In ihrem Amsterdamer Büro sieht Gomperts immer noch einen Tag in der Woche Patienten – hauptsächlich ausländische Studenten und Menschen ohne Papiere, die keinen Zugang zu Leistungen der niederländischen Regierung für Abtreibungsbehandlungen haben. Für sie unterstreicht die Arbeit, was sie für die grundlegenden Ungleichheiten hält, die die Abtreibungsbeschränkungen weltweit untermauern.

„Menschen mit Geld, die Ehefrauen und Töchter von Richtern und Politikern, sie können Abtreibungen bekommen, egal was passiert“, sagte sie. „Das ist grundsätzlich rassistisch und eine Frage sozialer Ungerechtigkeit. Das ist die Quintessenz.“

Online und persönlich berichten Patientinnen ihr oft von Umständen – Armut, häusliche Gewalt, eine zerrüttete Ehe –, die eine Abtreibung erschweren oder unmöglich machen. Sie ist jedoch der festen Überzeugung, dass der Zugang zu Abtreibungen nicht von solchen Härten abhängig sein sollte.
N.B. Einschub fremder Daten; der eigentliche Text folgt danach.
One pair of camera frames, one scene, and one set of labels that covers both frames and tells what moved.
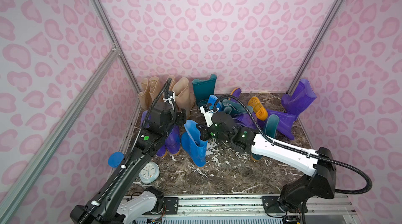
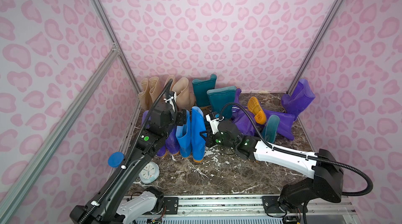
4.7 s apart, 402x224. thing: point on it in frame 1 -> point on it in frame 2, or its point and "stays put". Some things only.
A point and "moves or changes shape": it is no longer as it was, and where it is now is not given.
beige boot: (171, 86) stays put
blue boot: (192, 145) moves or changes shape
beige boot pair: (155, 88) stays put
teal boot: (230, 107) moves or changes shape
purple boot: (172, 142) stays put
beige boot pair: (144, 95) stays put
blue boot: (212, 99) -> (198, 143)
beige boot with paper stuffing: (184, 100) stays put
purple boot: (162, 145) stays put
„Ich brauche keine Horrorgeschichte, um das zu rechtfertigen, und ich möchte nicht, dass irgendjemand eine Horrorgeschichte braucht“, sagte sie. „Zur Fortsetzung einer ungewollten Schwangerschaft gezwungen zu werden, ist eine Verletzung der Grundrechte.“

Gomperts widmet viel Zeit der Forschung und Interessenvertretung, die auf zwei Hauptziele abzielen: Abtreibungspillen, die ohne Rezept erhältlich sind – sie argumentiert, dass ihr Sicherheitsprofil dem vieler rezeptfreier Medikamente, einschließlich Schmerzmittel, weit überlegen ist – und die potenzielle Verwendung in niedrigere Dosen von Mifepriston als Verhütungsmittel.

Und wenn es eine Rückkehr zu den kantigeren Taktiken gibt, die sie früher in ihrer Aktivistenkarriere angewendet hat, ist Gomperts – ohne Einzelheiten zu nennen – auch dafür bereit.

„Niemand wird mehr aufgehalten“, sagte sie. “Immer.”